Which way had they gone? To the right was Interstate 20 crossing the river a few miles north, beyond that, small river communities. To the left was the Port of Savannah a hundred-fifty miles away, and the Atlantic Ocean — and lots of marinas in between.
Also, there were bridges. I needed a map, and I needed it immediately. I put the battery back in my phone. It didn’t matter anymore. They knew where I was, and they found me. As I started to look at a map of Augusta and the river, a text message arrived. It was from an unknown source. The message read: O’Brien, consider that a warning shot fired over your bow — provide us with all copies of the video or you’ll receive the same fate as the girl …

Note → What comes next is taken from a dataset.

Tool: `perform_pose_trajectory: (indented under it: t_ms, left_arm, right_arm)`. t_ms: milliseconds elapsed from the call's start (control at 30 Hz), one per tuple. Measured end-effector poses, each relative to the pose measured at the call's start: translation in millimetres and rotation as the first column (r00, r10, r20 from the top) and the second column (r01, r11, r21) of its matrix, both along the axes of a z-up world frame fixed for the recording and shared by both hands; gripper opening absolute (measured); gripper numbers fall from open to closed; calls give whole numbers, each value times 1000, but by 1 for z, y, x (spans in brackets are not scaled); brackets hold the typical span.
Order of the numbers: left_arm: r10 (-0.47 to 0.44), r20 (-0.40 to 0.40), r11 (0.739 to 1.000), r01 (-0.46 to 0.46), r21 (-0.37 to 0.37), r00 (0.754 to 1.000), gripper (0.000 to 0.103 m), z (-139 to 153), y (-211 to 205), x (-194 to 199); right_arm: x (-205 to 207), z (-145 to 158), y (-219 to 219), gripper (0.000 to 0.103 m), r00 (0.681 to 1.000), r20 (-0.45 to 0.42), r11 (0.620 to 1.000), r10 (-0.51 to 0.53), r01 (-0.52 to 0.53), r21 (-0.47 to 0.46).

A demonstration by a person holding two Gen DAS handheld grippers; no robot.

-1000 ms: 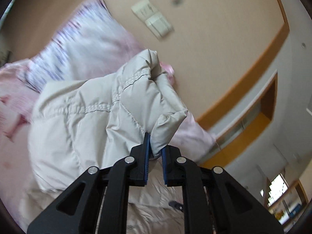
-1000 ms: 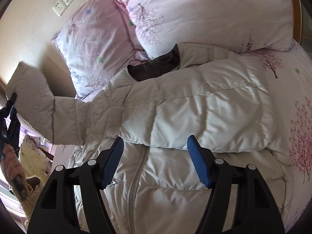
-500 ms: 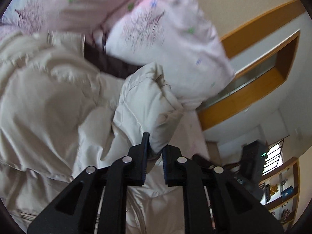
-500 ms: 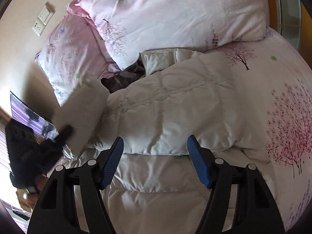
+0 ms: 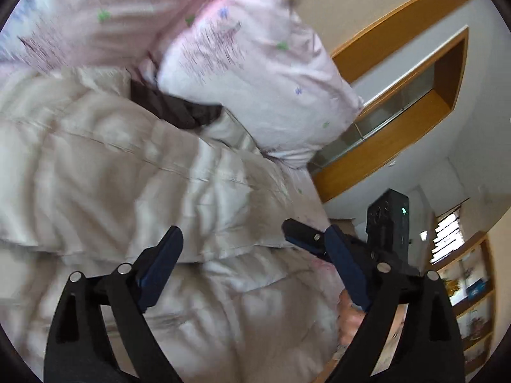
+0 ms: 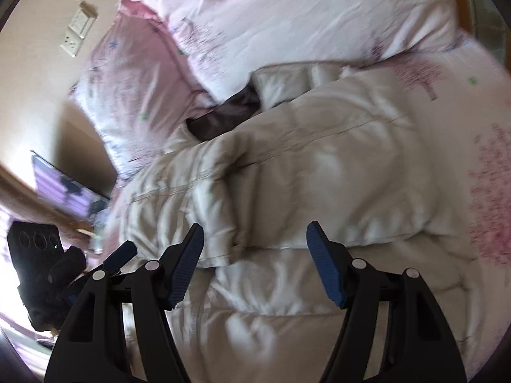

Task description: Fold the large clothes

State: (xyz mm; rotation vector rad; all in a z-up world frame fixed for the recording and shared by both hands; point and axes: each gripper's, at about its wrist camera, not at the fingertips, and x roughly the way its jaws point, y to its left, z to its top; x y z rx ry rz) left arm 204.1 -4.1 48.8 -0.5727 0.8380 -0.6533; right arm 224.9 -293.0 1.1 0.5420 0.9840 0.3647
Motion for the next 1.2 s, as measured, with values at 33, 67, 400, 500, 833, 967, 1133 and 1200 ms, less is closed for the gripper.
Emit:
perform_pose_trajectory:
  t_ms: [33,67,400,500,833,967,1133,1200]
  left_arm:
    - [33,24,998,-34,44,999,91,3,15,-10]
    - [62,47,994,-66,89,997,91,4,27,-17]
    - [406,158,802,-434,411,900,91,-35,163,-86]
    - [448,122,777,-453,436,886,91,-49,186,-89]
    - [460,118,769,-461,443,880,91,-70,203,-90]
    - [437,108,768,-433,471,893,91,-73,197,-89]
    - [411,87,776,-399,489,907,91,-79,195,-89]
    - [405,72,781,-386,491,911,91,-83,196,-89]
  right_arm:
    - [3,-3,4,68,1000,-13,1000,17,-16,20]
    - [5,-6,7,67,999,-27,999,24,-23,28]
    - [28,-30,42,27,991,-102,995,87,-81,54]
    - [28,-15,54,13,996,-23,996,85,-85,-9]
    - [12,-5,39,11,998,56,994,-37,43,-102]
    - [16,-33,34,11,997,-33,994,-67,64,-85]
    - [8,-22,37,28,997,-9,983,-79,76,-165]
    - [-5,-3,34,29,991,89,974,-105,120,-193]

I keyed in a map, found what I was looking for, memorized directions, and removed the phone battery. I raced out of the park, headed in the direction of the Savannah River near the 5th Street Bridge. It was less than ten miles away. I didn’t know if I could make it before the cigarette boat blew through, but I’d break every speed limit and rule to try.
Within a few minutes I was turning off Sandpit road onto East Railroad Avenue, an industrial mixture of warehouses, woods, broken fences, and clapboard homes. The hard-packed dirt and gravel road went under a railroad trestle. I pulled off the road next to a drainage ditch, got my.12 gauge shotgun out of the back seat, locked the Jeep and ran up the embankment. I turned left and ran down the tracks toward the river. I had a least a hundred yards to go. I did it flat out. Knees and legs pumping. Glock tucked under my belt. Shotgun gripped in both hands.

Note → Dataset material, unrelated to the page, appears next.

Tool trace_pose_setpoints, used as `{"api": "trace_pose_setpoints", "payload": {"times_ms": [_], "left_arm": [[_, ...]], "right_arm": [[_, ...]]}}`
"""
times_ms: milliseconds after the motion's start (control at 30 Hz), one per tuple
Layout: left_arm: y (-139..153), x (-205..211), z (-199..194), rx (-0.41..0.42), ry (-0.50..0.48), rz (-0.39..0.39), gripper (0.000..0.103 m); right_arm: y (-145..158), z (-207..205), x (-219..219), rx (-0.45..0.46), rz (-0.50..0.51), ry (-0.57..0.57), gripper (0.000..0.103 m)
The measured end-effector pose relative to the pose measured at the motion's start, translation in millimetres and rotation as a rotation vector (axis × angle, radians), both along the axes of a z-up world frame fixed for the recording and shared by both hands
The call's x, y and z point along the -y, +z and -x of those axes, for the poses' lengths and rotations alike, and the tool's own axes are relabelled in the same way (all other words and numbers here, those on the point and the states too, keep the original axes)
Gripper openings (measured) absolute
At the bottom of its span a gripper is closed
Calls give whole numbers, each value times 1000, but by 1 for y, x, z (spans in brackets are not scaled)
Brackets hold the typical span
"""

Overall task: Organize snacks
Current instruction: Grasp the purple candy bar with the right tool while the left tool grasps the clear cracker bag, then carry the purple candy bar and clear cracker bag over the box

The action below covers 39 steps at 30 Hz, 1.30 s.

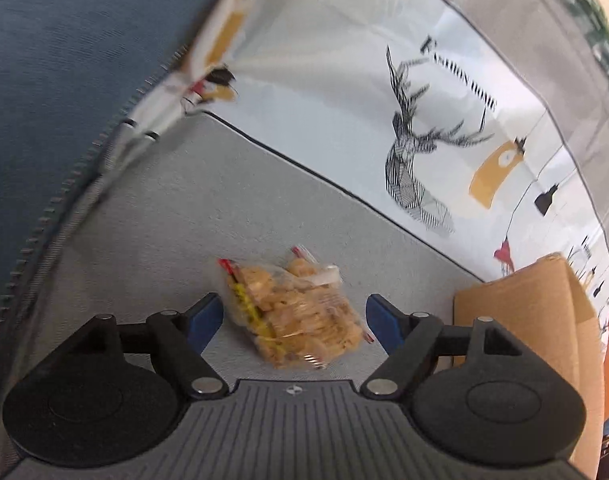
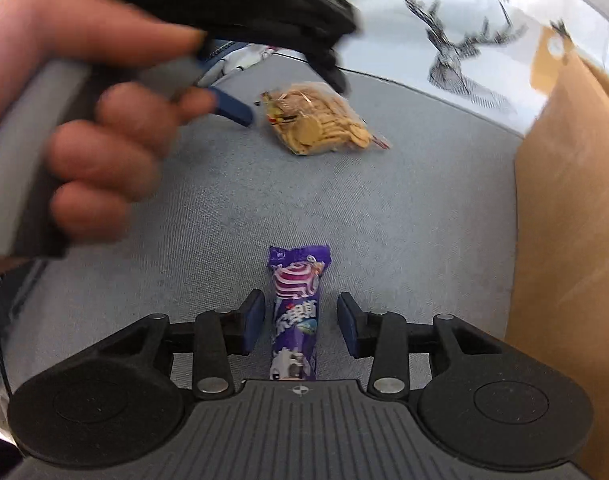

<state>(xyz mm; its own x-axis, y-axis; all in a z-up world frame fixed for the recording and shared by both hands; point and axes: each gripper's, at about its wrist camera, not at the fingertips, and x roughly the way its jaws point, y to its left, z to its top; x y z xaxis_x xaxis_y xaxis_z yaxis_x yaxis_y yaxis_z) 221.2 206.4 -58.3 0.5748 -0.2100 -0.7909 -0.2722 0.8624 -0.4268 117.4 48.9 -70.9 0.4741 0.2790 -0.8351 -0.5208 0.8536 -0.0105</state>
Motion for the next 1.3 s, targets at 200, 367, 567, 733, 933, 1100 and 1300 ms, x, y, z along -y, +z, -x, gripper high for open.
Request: {"api": "trace_pose_setpoints", "payload": {"times_ms": [200, 367, 567, 733, 933, 1100, 1300], "left_arm": [[2, 25, -7, -1, -68, -104, 55], [20, 23, 14, 58, -40, -142, 52], [57, 13, 68, 142, 42, -122, 52], [84, 11, 124, 189, 108, -120, 52], [109, 32, 168, 243, 89, -170, 52], [126, 51, 186, 288, 64, -181, 52], [135, 75, 185, 316, 53, -144, 52]], "right_arm": [[3, -1, 3, -7, -22, -7, 26], [14, 0, 13, 3, -69, -52, 25], [53, 20, 34, 112, -190, -50, 25], [94, 46, 67, 229, -279, -35, 25], [148, 84, 100, 343, -378, -31, 25], [169, 109, 136, 430, -392, -15, 25], [160, 117, 172, 449, -387, -64, 25]]}}
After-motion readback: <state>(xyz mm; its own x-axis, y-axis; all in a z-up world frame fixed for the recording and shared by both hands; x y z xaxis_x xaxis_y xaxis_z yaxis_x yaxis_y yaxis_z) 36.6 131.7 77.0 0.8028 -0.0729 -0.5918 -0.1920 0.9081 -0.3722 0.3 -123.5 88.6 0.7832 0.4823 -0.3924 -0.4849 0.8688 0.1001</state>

I came to the railroad bridge across the Savannah River. It was long, expanding the river. The trestle was painted black, the sun’s heat causing the metal structure to groan, the odor of creosote thick in the air. I straddled a very narrow catwalk, running the length of the bridge. I was heading for the center, and the best spot to catch boat traffic. The cigarette boat may have beaten me. Gone. I looked to the south, all the way to the 5th Street Bridge, about a mile away. I spotted a houseboat and a Boston Whaler with one fisherman at the motor.
And then I heard the unmistakable guttural power of the cigarette boat engines. Two big V-8’s cranking. The boat came around a bend in the river. A Donzi high-performance boat, close to forty feet long, spraying a large rooster-tail wake behind the stern. From the middle of the trestle, I tried to estimate exactly where the boat would pass beneath me. I had seconds to decide. I ran another fifty feet to the west.

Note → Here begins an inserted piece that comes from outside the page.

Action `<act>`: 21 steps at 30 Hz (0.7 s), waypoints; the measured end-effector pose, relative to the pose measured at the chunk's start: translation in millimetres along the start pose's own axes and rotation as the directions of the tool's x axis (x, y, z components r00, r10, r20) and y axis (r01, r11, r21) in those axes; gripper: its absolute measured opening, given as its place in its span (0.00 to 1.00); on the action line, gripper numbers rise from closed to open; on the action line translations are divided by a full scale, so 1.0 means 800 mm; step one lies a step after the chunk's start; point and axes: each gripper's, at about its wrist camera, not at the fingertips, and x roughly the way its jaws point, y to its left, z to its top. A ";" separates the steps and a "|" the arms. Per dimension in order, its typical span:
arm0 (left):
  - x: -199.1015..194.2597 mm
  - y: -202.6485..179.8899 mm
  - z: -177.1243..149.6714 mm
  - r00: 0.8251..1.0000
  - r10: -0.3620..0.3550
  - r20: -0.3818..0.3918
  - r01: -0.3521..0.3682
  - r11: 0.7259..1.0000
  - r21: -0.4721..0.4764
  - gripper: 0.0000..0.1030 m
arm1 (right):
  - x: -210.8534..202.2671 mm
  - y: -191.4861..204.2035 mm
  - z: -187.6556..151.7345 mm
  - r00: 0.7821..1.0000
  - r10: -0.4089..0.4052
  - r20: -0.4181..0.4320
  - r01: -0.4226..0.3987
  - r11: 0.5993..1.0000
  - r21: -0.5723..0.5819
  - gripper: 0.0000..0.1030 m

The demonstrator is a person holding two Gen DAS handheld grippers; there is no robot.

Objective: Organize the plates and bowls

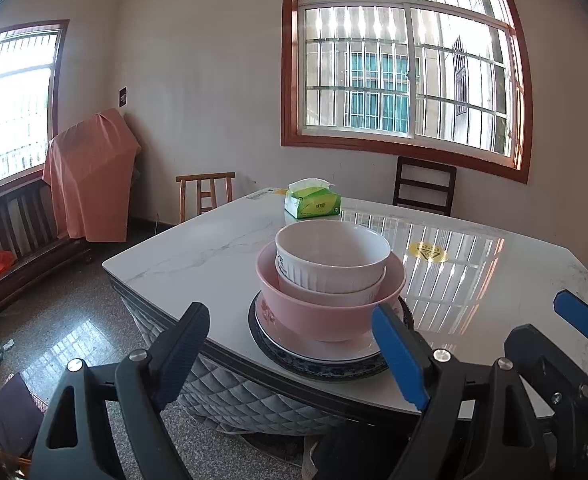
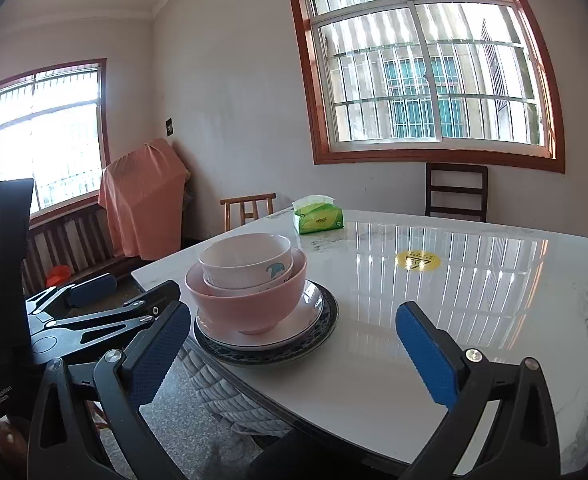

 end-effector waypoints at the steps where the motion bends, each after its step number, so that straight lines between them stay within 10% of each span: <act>1: 0.001 -0.001 0.000 1.000 -0.001 -0.003 0.001 1.000 0.001 0.83 | 0.000 0.001 0.000 1.000 0.000 -0.002 0.000 1.000 -0.002 0.99; 21: 0.011 -0.012 -0.007 1.000 0.028 -0.001 -0.027 0.998 0.056 0.85 | 0.010 -0.063 0.006 0.990 -0.103 -0.099 0.106 0.994 0.024 0.99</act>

The boat was screaming. I chambered a round of buckshot and stood on a small ledge near the tracks and overlooking the river. The wind was picking up speed. If I was lucky, very lucky, I might get off two shots. I waited for the right second. Following the boat through the gun-sight. Both passengers were male. Both wearing wrap-around sunglasses. Neither looking up. They never do.
I fired the first shot. Directly into the bow. Fired the second smack in the center of the big engines and fuel tanks. The boat made a thrashing noise as it passed under the bridge. Then the engines sounded like they’d thrown rods. Metal against metal. A NASCAR wreck on water.
Inside of five seconds, the Donzi exploded in an enormous orange fireball. I could feel the heat from up on the bridge. As fire and smoke belched over the Savannah River, I ran back across the bridge, ran down the tracks because it was easier and faster than tiptoeing the outside catwalk.
Because of the explosion and noise, I never heard the train coming.
It was right behind me. Fifty feet and barreling down. I had a second to react. The train engineer sounded the horn as I jumped off the tracks, barely able to hold the shotgun and balance myself on the narrow gangplank. The freight train surged by me with the kinetic force of a tornado moving on steel tracks.
The wind from the passing train raked across my perspiring and bloodied face. I was breathing hard. I hoped no one in the locomotive recognized me. I continued running down the gangplank as the freight train roared by, the slight gap between the boxcars allowing the late afternoon sunlight to catch me in fast staccato bursts of light.